The other piece we do in Generation is, we’re focusing on driving more capital into the hardest-to-abate industry sectors, the steel sector, the cement sector, the marine, the aviation. Those sectors that I think collectively probably represent about 50 percent of emissions, but haven’t had the same level of capital allocation to decarbonize that we’ve seen with renewables and passenger electric vehicles.

These are the things that we’re now focused on, to do that. That can only come within the economic system that we have. And that’s where I choose to focus and invest my own time, to try and make a small difference to those capital allocation decisions.

Michael Chui: Well, historically, capital allocators have funneled capital to places where there’s great innovation. And you mentioned these hard-to-abate sectors. What are the sorts of innovations that you’re seeing in those sectors which give you hope that there’s potential to really mitigate?

Justin Adams: Even if I just track some of those innovations over the last 20 years, it’s very easy to take renewable energy for granted, really.

In the late ’90s, when I was first working in renewables, it was far from certain. Solar was still a very niche industry. The cost reductions we’ve seen in solar PV are one of the extraordinary—alongside the cost reductions in processing, the power of, obviously, computers and chips, which has driven so much of the modern technology revolution we’ve had. But the solar PV story is extraordinary.

The wind story is similarly impressive. When the UK started innovating to put offshore wind out, people thought offshore wind was just crazily too expensive to deploy. And yet it drove down by an order of, probably it became a third of the cost within two or three years. And that was innovation that was—yes, there was some technology. But it was a business model. It was financial and supported by policy.

We’ve got now several examples where, when we get the policy framed right, where we get technology aligned, and we then get business and capital, or business model innovation and then capital formation around really high-quality teams, we can really drive extraordinary things.

When I set up an EV program at BP back in the mid-2000s, everybody—or the vast majority of senior leadership in BP—thought it was crazy.
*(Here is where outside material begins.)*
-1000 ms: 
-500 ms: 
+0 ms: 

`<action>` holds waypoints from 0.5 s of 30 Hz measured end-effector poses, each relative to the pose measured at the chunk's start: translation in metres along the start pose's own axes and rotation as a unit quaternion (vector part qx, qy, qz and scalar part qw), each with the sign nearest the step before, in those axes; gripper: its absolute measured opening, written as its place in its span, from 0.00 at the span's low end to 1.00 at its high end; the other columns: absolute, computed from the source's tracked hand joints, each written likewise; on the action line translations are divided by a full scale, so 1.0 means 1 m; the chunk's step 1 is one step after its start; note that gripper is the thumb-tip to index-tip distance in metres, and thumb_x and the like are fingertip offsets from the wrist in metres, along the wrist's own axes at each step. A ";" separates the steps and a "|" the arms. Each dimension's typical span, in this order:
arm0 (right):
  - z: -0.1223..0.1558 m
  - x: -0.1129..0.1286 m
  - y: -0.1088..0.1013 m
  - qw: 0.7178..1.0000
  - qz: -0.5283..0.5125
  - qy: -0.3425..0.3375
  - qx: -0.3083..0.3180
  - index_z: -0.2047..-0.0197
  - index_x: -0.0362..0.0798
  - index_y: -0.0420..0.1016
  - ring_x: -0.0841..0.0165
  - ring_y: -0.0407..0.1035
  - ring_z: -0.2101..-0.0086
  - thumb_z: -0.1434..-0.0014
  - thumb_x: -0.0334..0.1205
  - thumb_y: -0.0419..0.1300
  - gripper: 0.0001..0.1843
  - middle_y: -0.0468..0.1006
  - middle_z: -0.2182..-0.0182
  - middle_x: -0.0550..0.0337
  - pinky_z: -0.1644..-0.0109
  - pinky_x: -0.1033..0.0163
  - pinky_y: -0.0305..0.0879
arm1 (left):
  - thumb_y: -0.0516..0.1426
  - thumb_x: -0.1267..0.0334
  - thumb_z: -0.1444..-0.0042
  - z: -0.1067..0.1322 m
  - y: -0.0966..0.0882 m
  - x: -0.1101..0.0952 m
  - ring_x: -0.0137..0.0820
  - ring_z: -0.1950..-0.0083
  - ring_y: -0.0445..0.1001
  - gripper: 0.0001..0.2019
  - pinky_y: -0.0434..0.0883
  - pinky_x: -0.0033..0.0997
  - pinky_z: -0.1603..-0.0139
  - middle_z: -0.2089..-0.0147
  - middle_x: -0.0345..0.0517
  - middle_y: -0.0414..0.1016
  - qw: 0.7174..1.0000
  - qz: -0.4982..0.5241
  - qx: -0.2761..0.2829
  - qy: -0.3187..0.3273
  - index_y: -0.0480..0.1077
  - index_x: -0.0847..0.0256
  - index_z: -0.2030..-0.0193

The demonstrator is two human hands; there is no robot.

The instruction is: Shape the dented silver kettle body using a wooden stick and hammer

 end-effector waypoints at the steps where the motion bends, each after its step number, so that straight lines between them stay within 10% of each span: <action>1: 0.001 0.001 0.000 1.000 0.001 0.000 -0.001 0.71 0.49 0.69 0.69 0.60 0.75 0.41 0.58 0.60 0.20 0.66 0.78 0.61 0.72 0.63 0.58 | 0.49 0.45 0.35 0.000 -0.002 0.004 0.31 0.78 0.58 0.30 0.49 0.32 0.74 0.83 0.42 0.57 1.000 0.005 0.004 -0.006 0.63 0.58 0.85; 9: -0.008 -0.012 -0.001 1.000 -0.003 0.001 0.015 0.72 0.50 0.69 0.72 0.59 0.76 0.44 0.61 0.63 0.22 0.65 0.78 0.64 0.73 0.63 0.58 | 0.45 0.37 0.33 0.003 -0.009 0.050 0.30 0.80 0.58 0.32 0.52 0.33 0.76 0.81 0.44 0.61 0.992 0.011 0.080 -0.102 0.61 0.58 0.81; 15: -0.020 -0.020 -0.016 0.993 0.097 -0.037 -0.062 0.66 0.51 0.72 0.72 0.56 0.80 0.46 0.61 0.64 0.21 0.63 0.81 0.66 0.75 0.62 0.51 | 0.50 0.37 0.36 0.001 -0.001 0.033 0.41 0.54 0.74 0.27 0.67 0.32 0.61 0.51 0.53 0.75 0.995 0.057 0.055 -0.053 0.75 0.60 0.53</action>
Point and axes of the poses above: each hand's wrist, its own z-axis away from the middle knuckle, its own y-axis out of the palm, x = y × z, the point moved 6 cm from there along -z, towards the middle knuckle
They thought there was no way electric vehicles were going to become a kind of threat. And yet here we are, 15, 20 years later, and EVs are growing at an extraordinary lick.

We then take that electrification, the progress on electrification and the innovation that’s occurring around that, and look at where else can we electrify. We’ve got to electrify our buses. We’ve got to transform how we think about public mobility more broadly and make mass transit much more attractive, much more financially interesting to others. Electrification and digitization of that’s going to be a key part of that.

Electrifying the marine sector is a wickedly complex sector to decarbonize. Electrification can play a key role there. That’s one of the areas that we’re seeing huge amounts of opportunity in. Alternative fuels is an area where there’s, again, lots and lots of innovation going on. Taking waste fuel streams, municipal solid waste, agricultural waste, forest waste, and converting that into usable fuels.

At the minute, there is little prospect of electrification or batteries operating long-distance air travel any time soon. So thinking about sustainable aviation fuels is a key way of how we need to be addressing that.

When you move to some of the really hard-to-abate sectors such as steel, hydrogen, and the production of green hydrogen to reduce the steel—or to reduce the iron ore, rather, to then make the steel—has huge benefits.

We’re also seeing some very interesting low-temperature opportunities for extracting iron. I think there is so much potential to reimagine the industrial processes that we’ve created and to be thinking about them in a far smarter way. That gives us lots of hope.

The other broad area that I don’t think gets nearly enough attention, but again is ripe for more innovation and full of business opportunity, is demand reduction or demand destruction. I think as we look at all the models for the climate crisis, the biodiversity crisis, and where we are, our economic paradigm’s been built on perpetual and endless growth. And yet we’re seeing the limits to that.

And that’s what these great environmental crises are pointing us towards. Thinking about how we can maintain quality of life, how we can maintain and enhance prosperity and the things that we love from life, but without just perpetually growing more demand for the materials and the energy and the water that all of these processes require, I think, is going to be key.

That’s an area where I think we need to see a lot, lot more investment. So it’s not about infringing on quality of life but more about actually the quality. How can we drive quality in different ways with different business models to drive that?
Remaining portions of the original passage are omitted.